Туда цыганского мальчика продала мать, выручив хорошие деньги за красивого ребенка. Год назад мой братец приметил Рамона и стал все чаще звать его к себе домой, он получал удовольствие от его общества, от того, что причиняет мальчику боль и от того, что владеет его душой и телом тогда, когда ему вздумается. Записав за ним достаточно, я поблагодарил брата, едва сдерживая желание размозжить его голову о серые камни крыльца. Поднявшись в свою комнату, я потребовал чтобы никто не беспокоил и углубился в книги.

Даже без чтения было понятно, что у моего брата есть ряд серьезных отклонений, которые вряд ли хорошо скажутся в дальнейшем на его жизни и жизни окружающих, скорее всего страданий ему вскоре будет недостаточно и он начнет убивать. Как специалист я должен был остановить его, как член семьи я понимал, что если положить его на лечение - это станет ударом для репутации, но был и третий выход, он мне импонировал больше всего.

Для начала мне нужно было поговорить с Рамоном, что я и сделал, позвав мальчишку к себе. Он стоял передо мной и изучающе смотрел в глаза, парень не осмелился пройти и присесть, пока я не предложил. Его темные глаза метались по комнате, губы едва заметно подрагивали, даже не присматриваясь, были заметны синяки на запястьях и то, что он прихрамывал на одну ногу совсем немного.

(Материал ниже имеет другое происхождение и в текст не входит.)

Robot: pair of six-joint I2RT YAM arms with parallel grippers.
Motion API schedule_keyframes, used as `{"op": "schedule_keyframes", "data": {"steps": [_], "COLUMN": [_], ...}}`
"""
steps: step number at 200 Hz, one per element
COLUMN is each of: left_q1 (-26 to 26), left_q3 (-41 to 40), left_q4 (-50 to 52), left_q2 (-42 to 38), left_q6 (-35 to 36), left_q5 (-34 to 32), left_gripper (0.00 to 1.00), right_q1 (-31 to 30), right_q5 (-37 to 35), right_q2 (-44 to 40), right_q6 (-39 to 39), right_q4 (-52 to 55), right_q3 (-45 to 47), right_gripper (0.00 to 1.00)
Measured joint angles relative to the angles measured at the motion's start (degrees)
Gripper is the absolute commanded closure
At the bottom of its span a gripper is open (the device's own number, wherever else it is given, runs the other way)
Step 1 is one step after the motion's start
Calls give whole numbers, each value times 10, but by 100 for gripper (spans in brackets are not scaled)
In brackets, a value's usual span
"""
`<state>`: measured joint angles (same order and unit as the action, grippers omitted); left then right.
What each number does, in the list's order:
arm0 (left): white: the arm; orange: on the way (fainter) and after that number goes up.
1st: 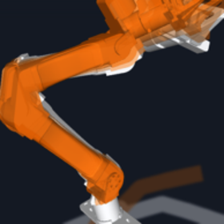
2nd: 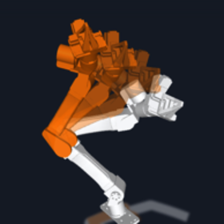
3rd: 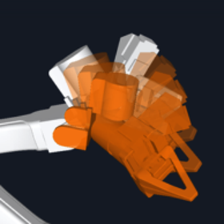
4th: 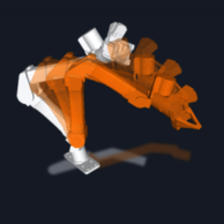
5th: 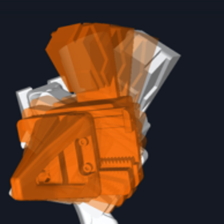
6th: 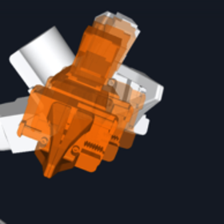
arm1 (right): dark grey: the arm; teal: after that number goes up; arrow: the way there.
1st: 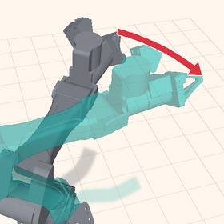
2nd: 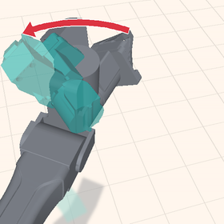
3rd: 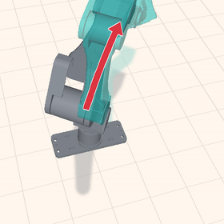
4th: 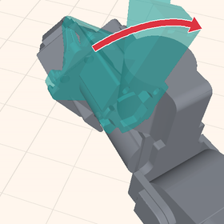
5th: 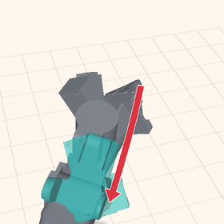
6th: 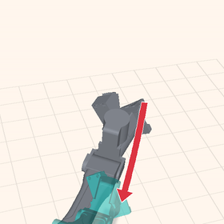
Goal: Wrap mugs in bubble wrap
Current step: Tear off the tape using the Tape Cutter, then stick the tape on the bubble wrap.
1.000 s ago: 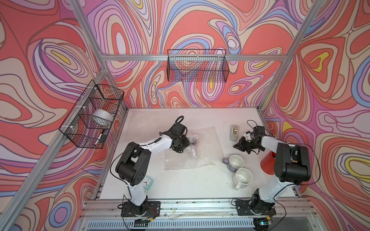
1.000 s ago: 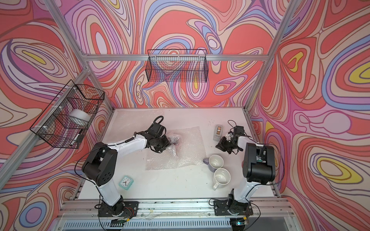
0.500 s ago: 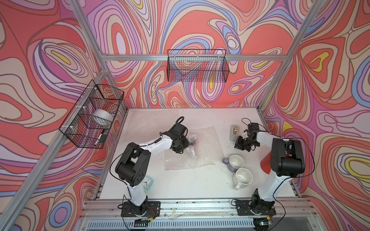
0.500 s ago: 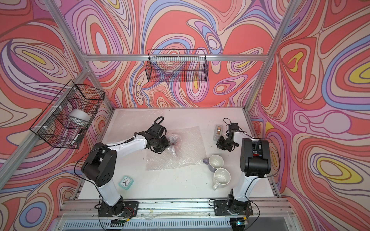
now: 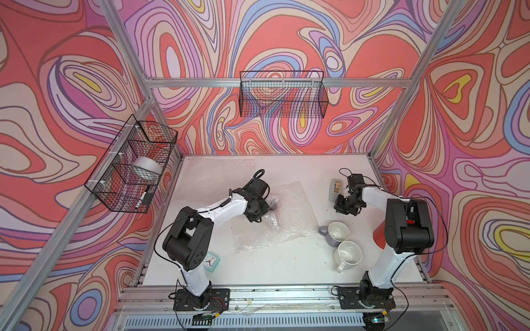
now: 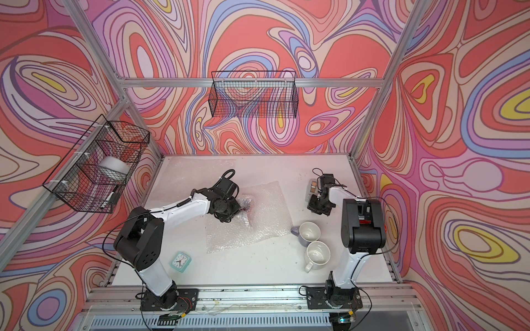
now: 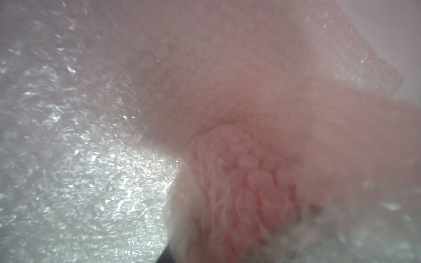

Когда я сказал, что хочу его осмотреть, Рамон сжался, обхватил плечи руками, от чего меня пронзила жалость. Почему-то мне вспомнился тот бездомный, которого я в детстве увидел под мостом. Некоторое время понадобилось, чтобы успокоить юношу, пришлось принести ему чай и дать сладкого, чтобы он хоть немного поверил мне. В конце концов удалось уговорить его снять рубашку, и я поразился, увидев то количество синяков и шрамов, которые носили его грудь и спина.

Ярость снова овладела мной, руки заметно дрожали, когда я подал юноше одежду. Его рассказ я старался выслушать бесстрастно, но то, что мне довелось узнать о собственном брате, словно взорвало изнутри мое сердце и голову импульсом безудержной ярости. Он плакал, а я пытался, как мог, успокоить беднягу. Рамон умолял ему помочь, он клялся мне в верности и говорил, что сделает для меня все, что я потребую, лишь бы освободиться из этой тюрьмы. Мне пришлось пообещать ему свободу, чтобы не выносить больше эту ужасную пытку его горькими слезами.